Cerpen "Nenek Dara"
Aku
mulai terbiasa dengan kota kecil ini. Sebagai seorang guru, aku harus mau
ditempatkan di mana saja dan kapan saja. Untung saja, sekolah di mana tempatku
mengajar tidak terlalu jauh dari tempat tinggalku, cukup berjalan kaki saja
setiap harinya untuk pergi ke tempatku mengajar. Tidak terlalu lama, Aku sudah beradaptasi
dengan keadaan kota kecil ini, dan merasa sudah menjadi bagiannya. Apalagi,
sekolah di mana aku mengajar dianggap paling favorit, walaupun sangat jauh
perbandingannya dengan sekolah-sekolah favorit yang berada di kota-kota besar.

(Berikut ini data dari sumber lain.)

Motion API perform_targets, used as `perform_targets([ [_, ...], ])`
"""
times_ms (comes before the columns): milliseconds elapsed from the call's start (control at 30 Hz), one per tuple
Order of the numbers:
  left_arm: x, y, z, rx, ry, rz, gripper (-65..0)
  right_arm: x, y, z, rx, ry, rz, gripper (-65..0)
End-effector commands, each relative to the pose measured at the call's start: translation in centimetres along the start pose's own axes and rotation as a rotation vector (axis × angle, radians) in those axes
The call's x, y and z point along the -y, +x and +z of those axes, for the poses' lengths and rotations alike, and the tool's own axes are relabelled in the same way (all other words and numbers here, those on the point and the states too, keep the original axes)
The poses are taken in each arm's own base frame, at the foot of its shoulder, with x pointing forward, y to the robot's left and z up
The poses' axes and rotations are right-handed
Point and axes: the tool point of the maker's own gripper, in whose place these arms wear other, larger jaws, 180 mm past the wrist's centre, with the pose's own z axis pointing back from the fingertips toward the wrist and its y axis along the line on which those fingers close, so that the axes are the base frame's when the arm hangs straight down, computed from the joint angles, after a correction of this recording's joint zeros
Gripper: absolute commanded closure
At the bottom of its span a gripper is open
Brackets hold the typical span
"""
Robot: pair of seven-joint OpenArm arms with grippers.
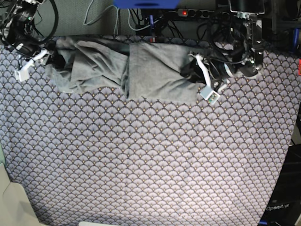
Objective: Fold the T-shirt properly
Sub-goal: 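Move the right gripper onto the shirt's other end and grasp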
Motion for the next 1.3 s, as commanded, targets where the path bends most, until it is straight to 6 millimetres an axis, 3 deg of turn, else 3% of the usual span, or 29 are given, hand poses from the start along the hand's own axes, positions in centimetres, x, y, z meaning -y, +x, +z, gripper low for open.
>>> perform_targets([
  [0,-1.5,-0.6,0.5,-0.050,0.062,-0.011,-19.8,-0.4,-0.8,-0.2,-0.051,0.006,0.019,-34.4],
  [167,-1.6,-0.6,0.6,-0.049,0.063,-0.010,-19.8,-1.5,-1.4,-1.1,-0.072,0.039,0.027,-25.3],
  [367,-1.5,-0.6,0.5,-0.049,0.062,-0.009,-19.8,-1.7,-0.9,-1.2,-0.063,0.043,0.031,-10.0],
  [500,-1.5,-0.7,0.5,-0.051,0.061,-0.008,-19.8,-1.9,0.9,-0.5,-0.027,0.027,0.079,-0.7],
  [667,-1.5,-0.8,0.5,-0.056,0.062,-0.009,-19.8,-3.8,4.0,1.2,0.048,-0.004,0.212,-0.6],
  [933,-1.5,-0.8,0.5,-0.056,0.062,-0.009,-19.8,-7.4,5.9,2.1,0.088,-0.004,0.329,-0.6],
  [1067,-1.5,-0.8,0.5,-0.056,0.062,-0.009,-19.8,-9.5,6.4,1.8,0.111,0.026,0.371,-0.7],
  [1267,-1.5,-0.7,0.5,-0.053,0.060,-0.008,-19.8,-12.5,4.9,-0.1,0.038,0.118,0.441,-0.7],
])
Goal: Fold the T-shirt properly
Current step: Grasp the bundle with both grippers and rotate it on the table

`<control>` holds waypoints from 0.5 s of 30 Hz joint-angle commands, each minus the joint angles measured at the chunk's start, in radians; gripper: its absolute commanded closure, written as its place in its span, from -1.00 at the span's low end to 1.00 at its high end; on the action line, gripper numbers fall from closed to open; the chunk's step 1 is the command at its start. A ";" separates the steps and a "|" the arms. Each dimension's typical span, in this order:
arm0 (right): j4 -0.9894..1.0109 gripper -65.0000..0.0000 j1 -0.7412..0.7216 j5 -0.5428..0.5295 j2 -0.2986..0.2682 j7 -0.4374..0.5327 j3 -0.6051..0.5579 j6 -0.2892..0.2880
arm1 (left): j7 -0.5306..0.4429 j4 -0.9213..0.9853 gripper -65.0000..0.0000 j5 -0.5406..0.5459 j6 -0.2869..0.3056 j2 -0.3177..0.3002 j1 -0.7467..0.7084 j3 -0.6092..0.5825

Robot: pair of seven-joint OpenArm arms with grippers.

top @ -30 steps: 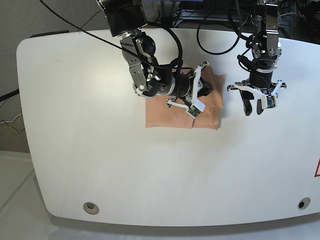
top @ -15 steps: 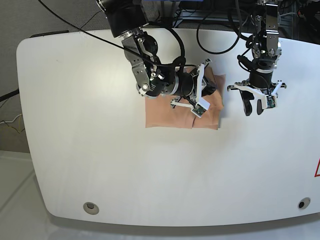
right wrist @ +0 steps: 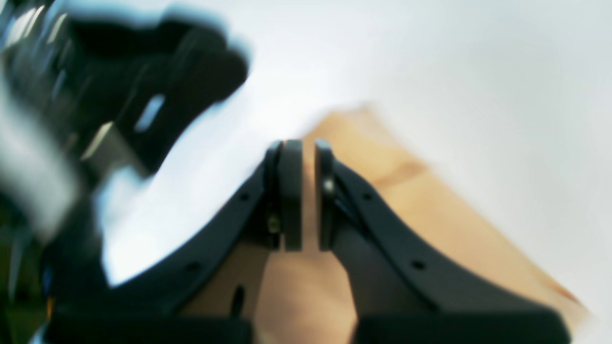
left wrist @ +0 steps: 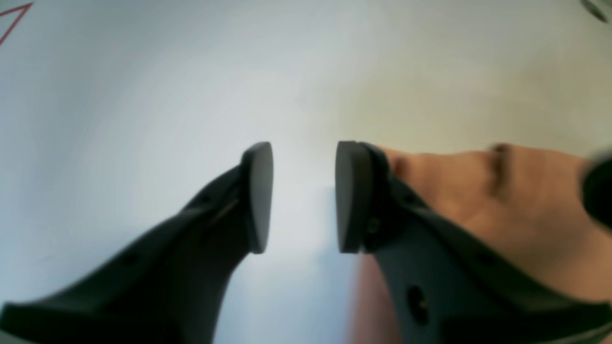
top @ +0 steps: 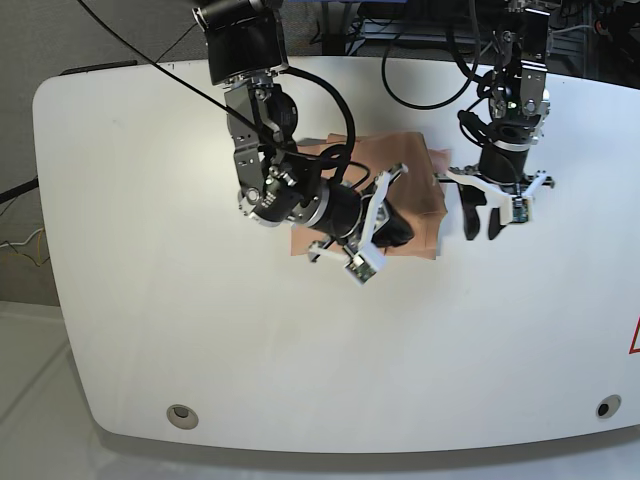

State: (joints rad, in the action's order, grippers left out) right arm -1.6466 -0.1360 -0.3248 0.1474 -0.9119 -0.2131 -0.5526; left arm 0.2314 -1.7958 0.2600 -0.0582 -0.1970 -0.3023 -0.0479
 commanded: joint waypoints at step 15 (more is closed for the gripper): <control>0.119 0.87 -0.153 -0.021 -0.136 0.024 0.028 0.093 | 0.046 -0.026 0.96 -0.003 -0.128 -0.003 -0.001 -0.228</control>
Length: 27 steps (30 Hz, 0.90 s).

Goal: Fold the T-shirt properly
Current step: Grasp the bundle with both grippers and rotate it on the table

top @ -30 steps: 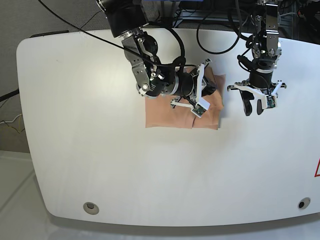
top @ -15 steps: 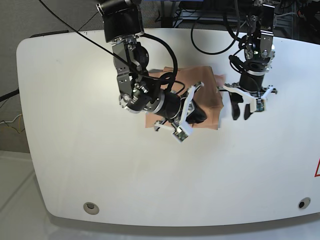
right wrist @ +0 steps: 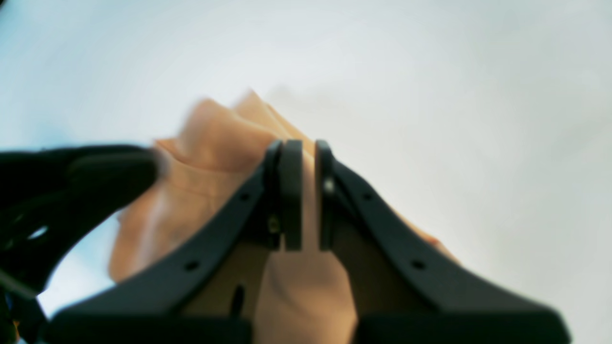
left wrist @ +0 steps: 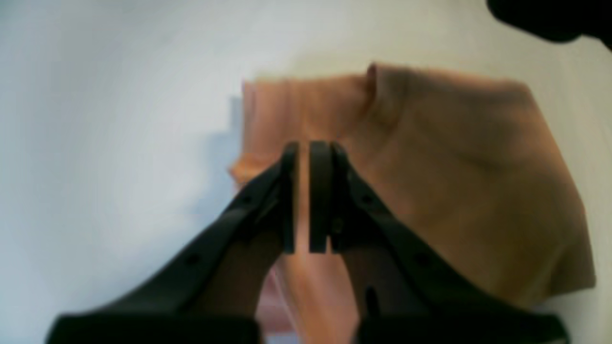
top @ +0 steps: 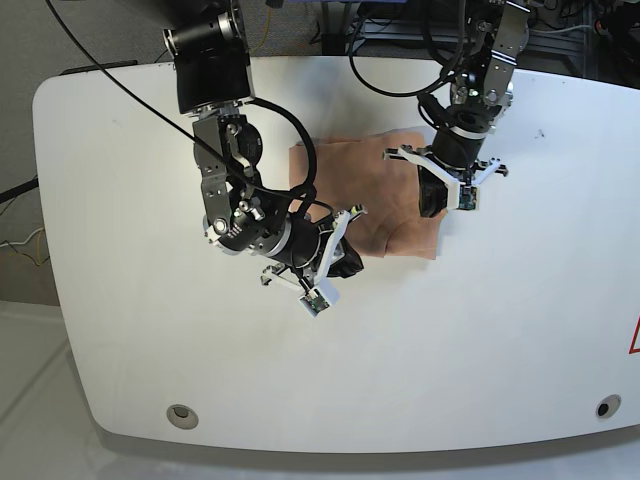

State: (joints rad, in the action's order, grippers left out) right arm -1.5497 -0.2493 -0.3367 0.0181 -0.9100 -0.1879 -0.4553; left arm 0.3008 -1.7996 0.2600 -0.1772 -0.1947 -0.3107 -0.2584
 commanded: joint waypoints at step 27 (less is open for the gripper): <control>0.317 0.87 -0.098 -0.006 -0.010 0.159 -0.060 -0.013 | -0.024 0.083 0.96 0.002 -0.134 0.073 -0.028 -0.167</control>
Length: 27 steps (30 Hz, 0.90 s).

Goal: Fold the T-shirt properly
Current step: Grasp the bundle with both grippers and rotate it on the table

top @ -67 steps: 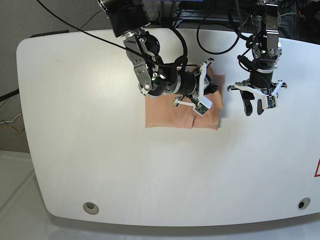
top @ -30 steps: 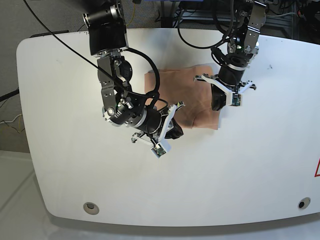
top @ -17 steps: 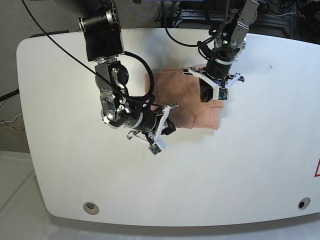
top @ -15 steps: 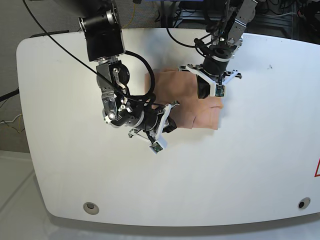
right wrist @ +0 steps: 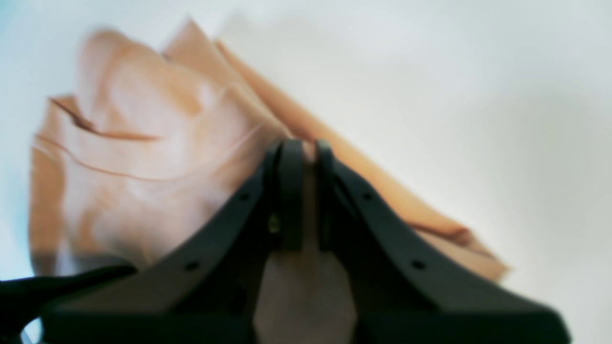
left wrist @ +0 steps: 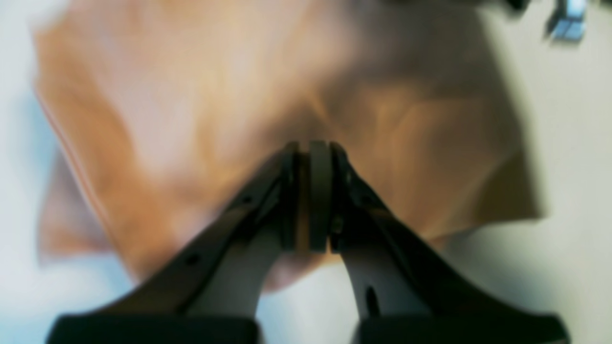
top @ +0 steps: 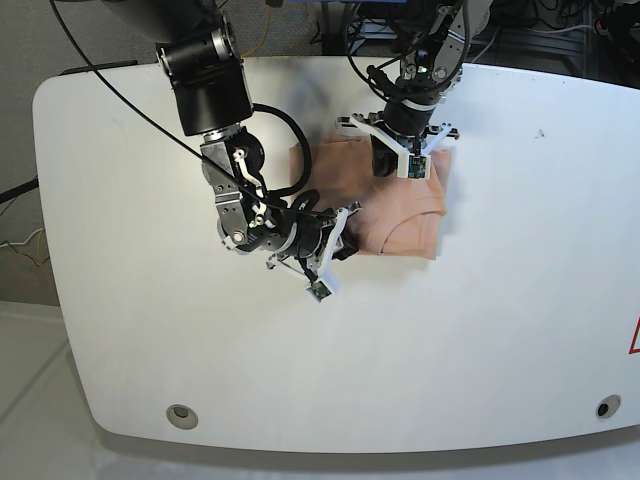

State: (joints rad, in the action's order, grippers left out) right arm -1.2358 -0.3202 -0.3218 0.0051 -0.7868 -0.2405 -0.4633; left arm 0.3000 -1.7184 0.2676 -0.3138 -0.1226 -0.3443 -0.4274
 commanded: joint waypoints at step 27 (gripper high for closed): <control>-0.137 0.98 0.168 -0.024 -0.066 0.050 0.017 0.091 | -0.025 0.079 0.96 -0.004 0.008 -0.033 0.101 0.140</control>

Menurut cerita orang-orang, sekolah tempat aku mengajar adalah sekolah tertua di kota ini. Di sekolah
itu, aku mendapatkan tugas untuk membantu menangani kegiatan ekstrakulikuler
kesenian.
Aku
selalu paling terakhir pulang, setiap kegiatan ekstrakurukuler waktu sore,
karena aku yang memegang kunci-kunci sekolah. Aku pulang melalui belakang
gedung sekolah, dan melewati sebuah pohon beringin besar, tidak jauh dari
belakang gedung sekolah. Tidak seperti biasanya yang selalu sepi, aku melihat
seorang perempuan tua, mungkin berusia sekitar enampuluh sampai tujuh puluh
tahun sedang berdiri di bawah pohon beringin, wajahnya agak sedikit pucat.
“Sedang apa perempuan tua itu?”batinku.
Aku tersenyum sambil menganggukkan ketika lewat di depannya, perempuan tua itu
pun balik tersenyum kepadaku.
Beberapa kali
aku melihat perempuan tua itu, berdiri di bawah pohon beringin rindang yang
berada tidak jauh di belakang gedung sekolah, aku selalu menganggukkan kepala
dan tersenyum setiap kali melewatinya, begitu juga dengan perempuan tua itu,
selalu membalas anggukan dan senyumanku.
Malam hari, aku
duduk santai bersama Pak Dikun, penjaga sekolah, yang juga bapak kostku. Kami berbicara
banyak tentang kota kecil ini. Kemudian aku bercerita tentang perempuan tua
yang sering aku temui di baah pohon beringin di belakang sekolah.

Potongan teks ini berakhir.